For his part, Comeau went to Montreal via Quebec City where he studied graphics communications at Laval University. He turned out to be a writer. After two years at Marketel, where he won awards for his work on Nautilus Plus – a Quebec chain of fitness centers – he was approached by a number of agencies and had no intention of joining what was then a boutique firm like Diesel.

‘I met Philippe Meunier [Deisel creative director] and was really inspired. I really trusted the guy and he made me feel like I was going in the right direction. He promised me the Sleeman’s account, and as I was a big fan of the campaign, this made my choice easy. It was clearly the most effective radio campaign in the Quebec market.’

Comeau says that Sleeman is very different from what’s being done in the Quebec market, which, according to him, is bogged down in a sea of ads that are quickly becoming too cautious for his taste. ‘We [take] a very strong stand against it,’ he says. ‘It is a very fragile market and directors are choosing to shoot very well-framed and well-lit spots that don’t really break any boundaries.’

At Diesel, both agree creative runs in the blood. ‘The agency is only 10 years old. No one is over 40. That can be felt. There are no boundaries to what influences us. It’s very important for us to have input from the German market or what’s going on in South America.’

Clearly, this team doesn’t want to be regionalized and they try to steer themselves outside of whatever mold seems to exist for advertising in Quebec.

‘We brainstorm together,’ says Andreani. ‘Other times we go our separate ways then compare and figure out ideas. There is a lot of overlap for us between writing and graphics. We think a lot about our ideas and sometimes people think we are stubborn and like to control things.

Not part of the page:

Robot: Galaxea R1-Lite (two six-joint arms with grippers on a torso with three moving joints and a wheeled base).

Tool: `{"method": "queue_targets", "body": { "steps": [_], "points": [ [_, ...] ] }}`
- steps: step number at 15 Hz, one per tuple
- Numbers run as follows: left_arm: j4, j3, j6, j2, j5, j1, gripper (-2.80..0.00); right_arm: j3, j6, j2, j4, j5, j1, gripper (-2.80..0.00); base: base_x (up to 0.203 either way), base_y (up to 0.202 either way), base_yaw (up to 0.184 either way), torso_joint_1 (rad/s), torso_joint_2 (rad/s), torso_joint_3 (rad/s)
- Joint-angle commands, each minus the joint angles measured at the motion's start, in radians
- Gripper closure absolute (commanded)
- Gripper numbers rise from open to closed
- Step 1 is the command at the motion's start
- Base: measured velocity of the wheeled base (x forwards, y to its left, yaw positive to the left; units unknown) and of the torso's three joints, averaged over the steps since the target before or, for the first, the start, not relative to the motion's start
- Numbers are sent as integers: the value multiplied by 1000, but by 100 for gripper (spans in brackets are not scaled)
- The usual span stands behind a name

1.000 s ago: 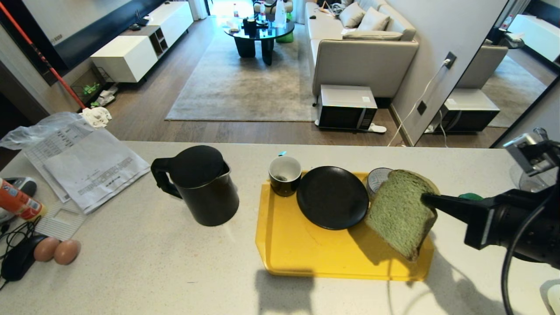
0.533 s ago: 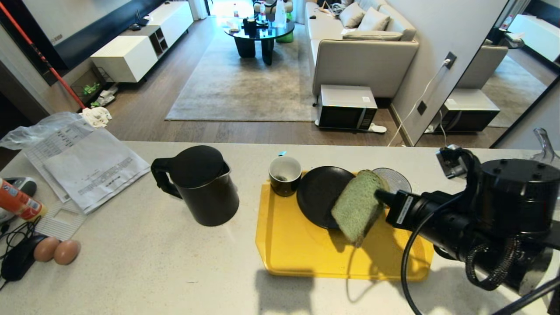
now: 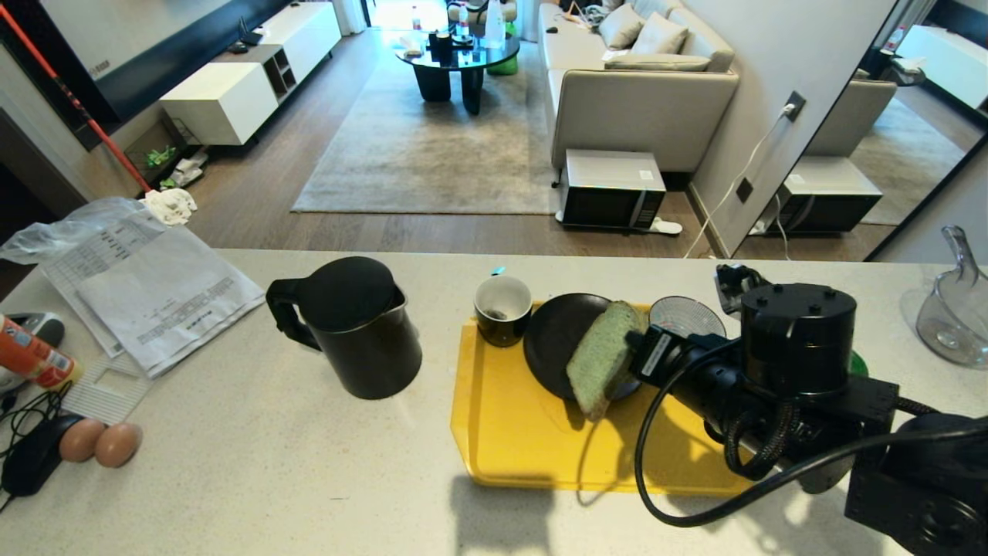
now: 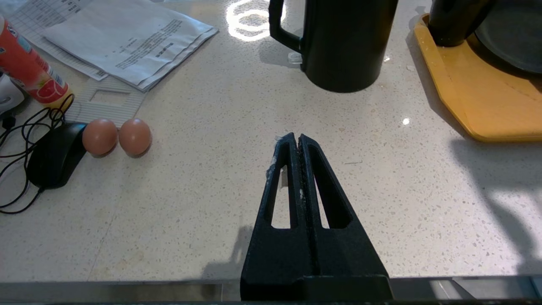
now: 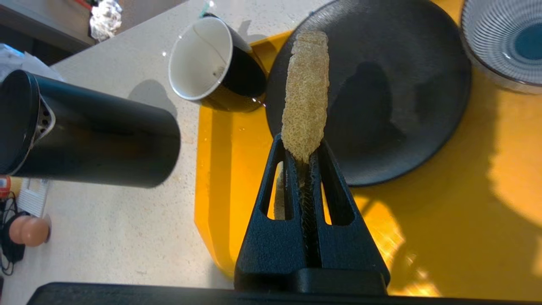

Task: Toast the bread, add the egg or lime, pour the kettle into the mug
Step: Put the baked bread on a plate

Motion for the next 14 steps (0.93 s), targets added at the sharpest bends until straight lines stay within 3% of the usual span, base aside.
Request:
{"method": "queue_targets", "body": {
  "steps": [1, 14],
  "points": [
    [-1, 17, 1, -2, 0, 0, 0, -41, 7, 67, -15, -10, 8, 0, 0, 0, 0, 0, 0, 0],
    [-1, 17, 1, -2, 0, 0, 0, -154, 22, 224, -80, -47, -20, 0, 0, 0, 0, 0, 0, 0]
  ]
}}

But we don’t like our ideas to be watered down.’

‘It takes a very generous art director to work with me,’ says Comeau. ‘I’ve always got something to say about art. The reverse is true with Daniel. It really comes as a whole, that’s one thing that really characterizes what we do. Dan has great outside influences from his experiences in Florida [at school] and with Taxi.’

Apart from Sleeman, Comeau and Andreani have worked on a continuing series of 15-second commercials for drugstore chain Uniprix.

The spots feature the latest retail offers from the stores. All tie in nicely to the product on sale that week. A kid finishes his food and leaves his plate for the family dog to lick. The tag: this week at Uniprix, dishwasher detergent is on sale. In another, a youngster fidgits impatiently at the bathroom door waiting to relieve himself: this week at Uniprix, two-liter Pepsi is on sale.

One campaign where their talents really shine through is for the Quebec Literacy Foundation. The three spots are compelling communications of the disability. In one, a man drives along a Quebec freeway and the road signs are completely blank. In another, a man sits with a bank manager who hands him a contract that appears blank. In the third, a young woman is at some sort of protest or rally and the picket signs are all blank.

‘We wanted people to think of the consequences if words weren’t there in these and other situations,’ says Andreani. ‘We really tried to put ourselves in the shoes of those who can’t read and what difficulty it would present in day-to-day life.’

Sophie Labrec, president and executive manager of La fondation Quebecoise pour l’alphibetization (Quebec Literacy Foundation), was very impressed with the team. ‘Their work was a real victory for us. It is very tough to create a campaign that really demonstrates the difficulties that illiteracy has on people and at the same time directs those people to us where they can get help,’ she says.

‘It served us very well in that it clearly demonstrated the problems with being unable to read. They really identified with the situation, were sympathetic to it and our cause, and the result has been an ongoing campaign that has been very effective.

‘I was very impressed with the direction that Daniel and Philippe took. They listened very carefully to what we were looking for and were then very effective in providing us with a highly creative concept that remained simple.’